**REQUIRED ACTION**
Please reproduce the records exactly, leaving out any pictures.

[Records from a data collection]
+ + +
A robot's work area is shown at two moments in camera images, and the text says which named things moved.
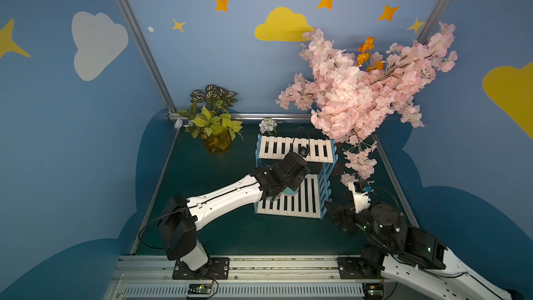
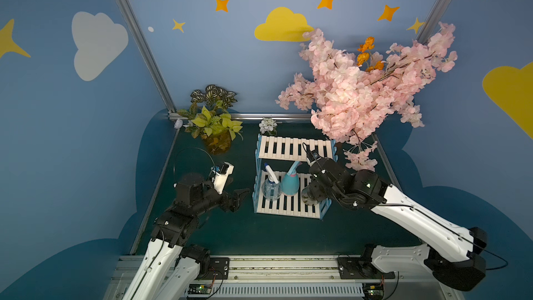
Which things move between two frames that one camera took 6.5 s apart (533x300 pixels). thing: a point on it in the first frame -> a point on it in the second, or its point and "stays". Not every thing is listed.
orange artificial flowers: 364,56 stays
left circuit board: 199,289 stays
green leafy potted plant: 209,119 stays
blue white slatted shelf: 312,201 stays
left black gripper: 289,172 -> 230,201
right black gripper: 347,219 -> 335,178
+ + +
**ANSWER BOX**
A robot's work area is shown at two moments in camera images, and the text says which named things moved.
Which things move between two frames that one camera took 6.5 s apart (533x300 pixels). thing: a point on it in the first frame -> a point on it in the second, or its point and "stays". Not every thing is listed.
orange artificial flowers: 364,56 stays
left circuit board: 199,289 stays
green leafy potted plant: 209,119 stays
blue white slatted shelf: 312,201 stays
left black gripper: 289,172 -> 230,201
right black gripper: 347,219 -> 335,178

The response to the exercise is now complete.